Retype only the lines below from the one with "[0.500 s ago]" to the one with "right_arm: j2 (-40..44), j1", inclusive, skipping every image.

Dataset excerpt

★ ★ ★ ★

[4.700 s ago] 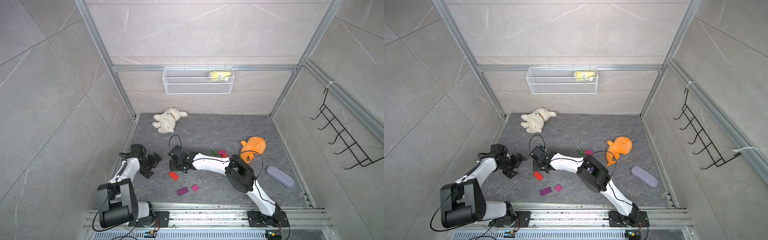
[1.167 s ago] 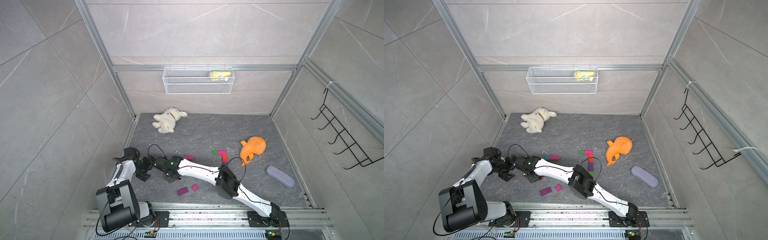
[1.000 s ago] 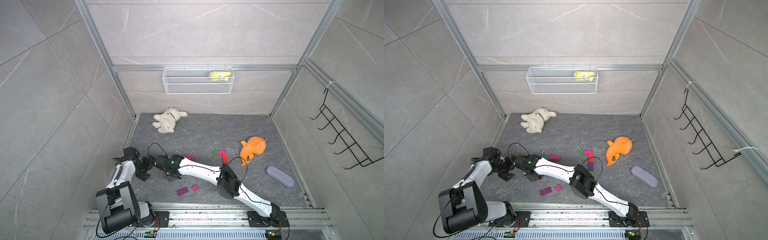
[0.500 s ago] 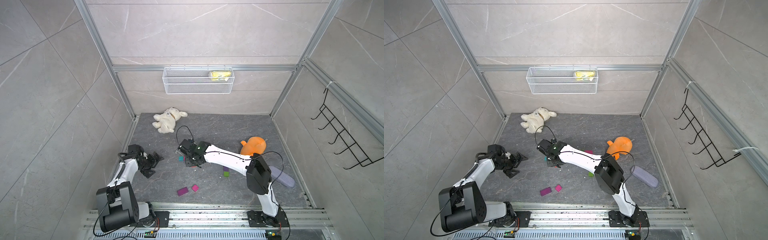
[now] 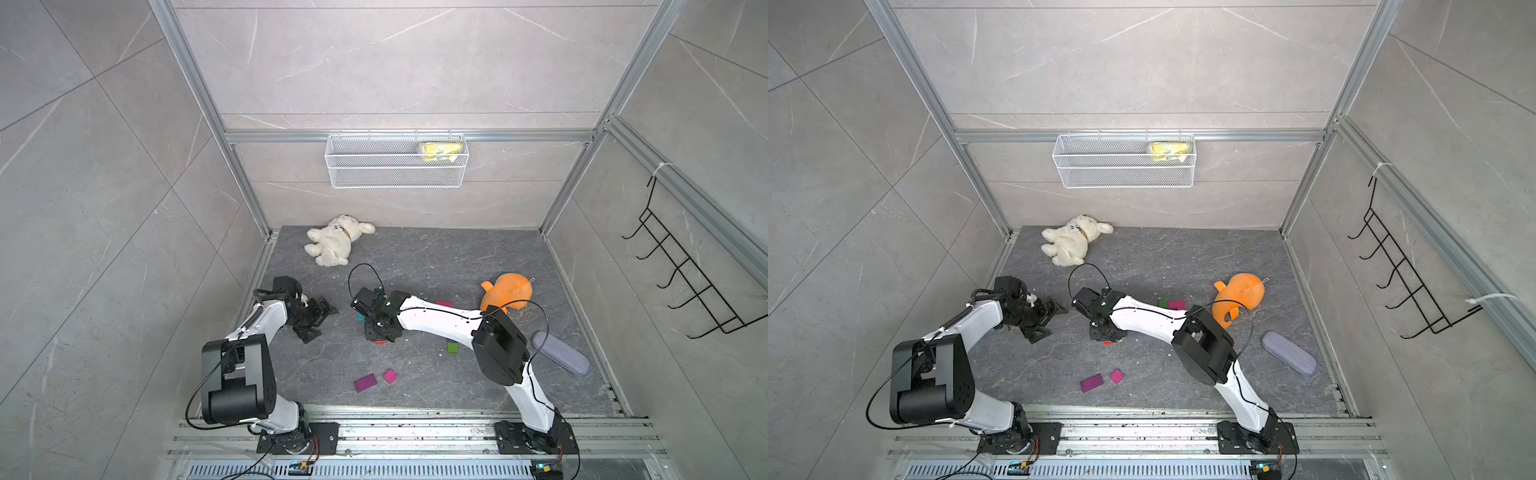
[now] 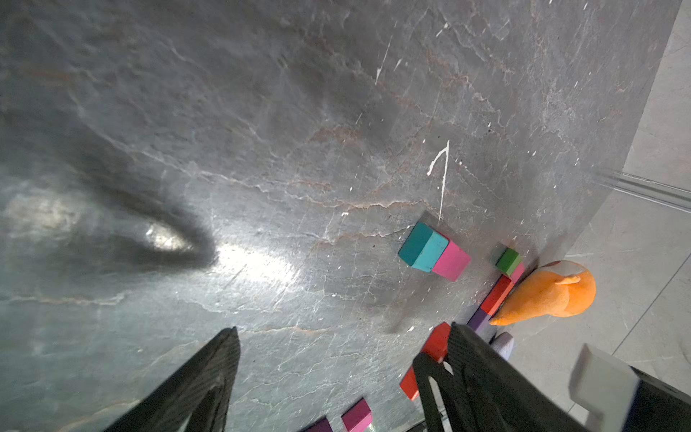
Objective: Assemble the number 7 with building blocks
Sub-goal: Place the building block at the center of the board, then assemble the building block at the center of the board.
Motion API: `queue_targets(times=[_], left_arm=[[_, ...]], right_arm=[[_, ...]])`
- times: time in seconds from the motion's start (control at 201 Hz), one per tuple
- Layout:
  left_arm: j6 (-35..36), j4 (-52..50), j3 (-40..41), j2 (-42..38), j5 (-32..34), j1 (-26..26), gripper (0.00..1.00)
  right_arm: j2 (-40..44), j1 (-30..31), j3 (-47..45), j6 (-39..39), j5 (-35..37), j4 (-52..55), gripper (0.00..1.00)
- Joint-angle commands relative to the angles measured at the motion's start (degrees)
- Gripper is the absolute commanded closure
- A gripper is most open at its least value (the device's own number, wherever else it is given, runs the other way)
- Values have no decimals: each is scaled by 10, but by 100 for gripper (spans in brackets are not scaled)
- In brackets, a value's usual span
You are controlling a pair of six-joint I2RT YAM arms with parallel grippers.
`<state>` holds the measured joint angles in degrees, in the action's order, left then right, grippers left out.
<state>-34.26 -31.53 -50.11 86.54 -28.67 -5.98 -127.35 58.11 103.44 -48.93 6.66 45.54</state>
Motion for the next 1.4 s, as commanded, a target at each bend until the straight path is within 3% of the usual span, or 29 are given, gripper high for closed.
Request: queue_targets(times=[0.0,0.324,0.642,0.727,0.941,1.399], left_arm=[[10,-2,-18,5,-6,5,11],[11,0,-14,16,-7,7,11],[6,4,-12,16,-6,11,12],[7,2,-9,13,-5,12,12],[11,-12,8,-18,11,12,13],[9,-11,28,-43,12,22,14]], right_arm=[[-23,0,22,-27,1,15,76],[-30,-9,12,-48,22,18,70],[-52,-11,55,-35,27,43,50],[-45,-10,54,-34,27,43,49],[-12,-5,25,-34,32,38,50],[-19,-4,24,-29,22,34,67]])
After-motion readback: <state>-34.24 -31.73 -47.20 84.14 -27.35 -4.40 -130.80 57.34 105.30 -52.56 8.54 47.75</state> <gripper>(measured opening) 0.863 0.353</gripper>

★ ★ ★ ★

Output for this task
[0.500 s ago] 
[now] 
[now] 
Objective: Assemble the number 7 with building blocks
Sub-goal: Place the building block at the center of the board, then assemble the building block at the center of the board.
Motion API: `queue_targets(times=[_], left_arm=[[_, ...]], right_arm=[[_, ...]])`
- times: time in seconds from the motion's start (control at 201 Hz), one per tuple
- Layout:
  left_arm: j6 (-35..36), j4 (-52..50), j3 (-40..41), j2 (-42..38), j5 (-32..34), j1 (-26..26), gripper (0.00..1.00)
  right_arm: j2 (-40..44), j1 (-30..31), j3 (-47..45), j6 (-39..39), j5 (-35..37), j4 (-52..55), gripper (0.00..1.00)

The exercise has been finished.